> THE PROBLEM
Output the whole listing exactly, with no pictures.

> SUPPLIED DATA
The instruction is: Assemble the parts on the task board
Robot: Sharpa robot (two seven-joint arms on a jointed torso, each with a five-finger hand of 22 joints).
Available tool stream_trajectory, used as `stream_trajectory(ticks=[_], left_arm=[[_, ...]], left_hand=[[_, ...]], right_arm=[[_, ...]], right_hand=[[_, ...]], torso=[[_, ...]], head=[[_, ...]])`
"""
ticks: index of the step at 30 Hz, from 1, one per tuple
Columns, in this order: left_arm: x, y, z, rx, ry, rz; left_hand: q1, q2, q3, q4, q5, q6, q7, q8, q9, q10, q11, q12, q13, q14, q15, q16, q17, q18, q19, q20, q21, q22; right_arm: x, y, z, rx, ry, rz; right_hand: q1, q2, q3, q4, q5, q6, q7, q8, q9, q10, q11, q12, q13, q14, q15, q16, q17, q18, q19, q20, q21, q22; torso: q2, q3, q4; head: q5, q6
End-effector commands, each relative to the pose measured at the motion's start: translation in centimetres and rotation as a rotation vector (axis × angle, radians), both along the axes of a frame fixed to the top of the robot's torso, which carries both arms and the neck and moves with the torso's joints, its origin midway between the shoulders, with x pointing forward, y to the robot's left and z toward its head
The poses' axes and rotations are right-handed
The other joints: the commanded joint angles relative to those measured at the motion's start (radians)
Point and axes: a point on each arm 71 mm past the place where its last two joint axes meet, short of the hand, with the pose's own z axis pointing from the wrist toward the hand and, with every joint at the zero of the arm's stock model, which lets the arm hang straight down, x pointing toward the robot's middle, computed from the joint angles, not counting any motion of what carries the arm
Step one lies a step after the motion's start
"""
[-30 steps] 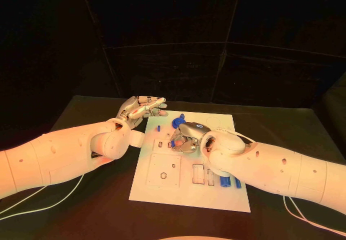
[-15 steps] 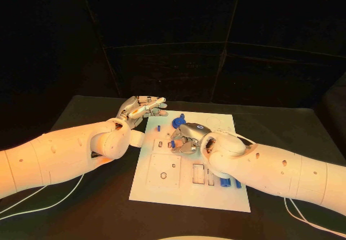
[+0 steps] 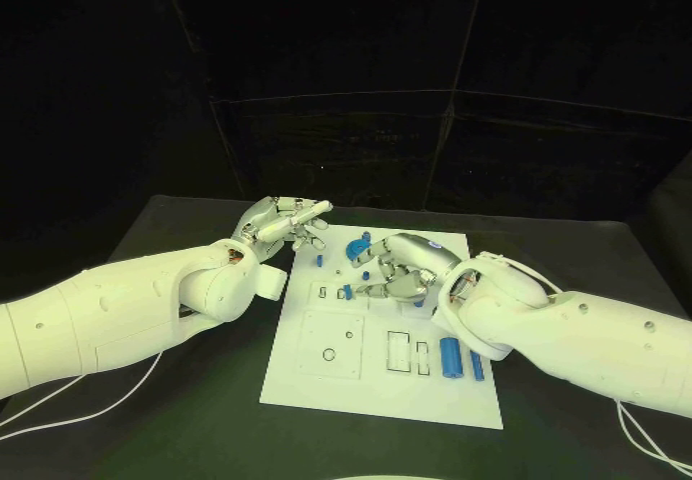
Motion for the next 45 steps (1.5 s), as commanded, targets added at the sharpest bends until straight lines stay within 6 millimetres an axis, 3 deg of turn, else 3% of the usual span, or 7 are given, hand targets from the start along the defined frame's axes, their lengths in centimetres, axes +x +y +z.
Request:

> OUTPUT OF THE TASK
The instruction is: Assemble the parts on the task board
Robot: Sharpa robot (two seven-joint arms on a jointed torso, each with a five-finger hand of 22 joints).
Available tool stream_trajectory, used as `stream_trajectory(ticks=[_], left_arm=[[_, ...]], left_hand=[[_, ...]], right_arm=[[_, ...]], right_hand=[[_, ...]], torso=[[_, ...]], head=[[_, ...]])`
"""
ticks: index of the step at 30 Hz, from 1, one per tuple
Columns, in this order: left_arm: x, y, z, rx, ry, rz; left_hand: q1, q2, q3, q4, q5, q6, q7, q8, q9, q10, q11, q12, q13, q14, q15, q16, q17, q18, q19, q20, q21, q22; right_arm: x, y, z, rx, ry, rz; right_hand: q1, q2, q3, q4, q5, q6, q7, q8, q9, q10, q11, q12, q13, q14, q15, q16, q17, q18, q19, q20, q21, q22; torso: q2, q3, q4; head: q5, q6
End-effector commands, each relative to the pose measured at the motion's start: translation in centimetres and rotation as a rotation vector (axis × angle, radians), both along the axes of a frame fixed to the top of the robot's torso, which carries both arms and the neck and moves with the torso's joints, its origin midway between the shoulders, with x pointing forward, y to the robot's left and z toward its head
The poses' axes and rotations are right-handed
The other joints: the commanded joint angles relative to those measured at the motion's start (radians)
Point and axes: a point on each arm 71 mm past the place where its last two joint axes meet, short of the hand, with the pose's own z axis pointing from the wrist toward the hand and, with every joint at the zero of the arm's stock model, which lets the arm hang straight down, x pointing toward the robot's middle, computed from the joint angles, not counting any motion of what carries the arm
Step one lies a step after the motion's start
"""
[-30 steps] 
[-15 steps] 
[+0 steps] 
Motion for the next 45 steps (1.5 s), as commanded, targets added at the sharpest bends until straight lines stay within 6 millimetres an axis, 3 deg of turn, else 3% of the usual span, or 7 are given, hand targets from the start along the defined frame's axes, their lengths in centimetres, axes +x +y +z.
Request:

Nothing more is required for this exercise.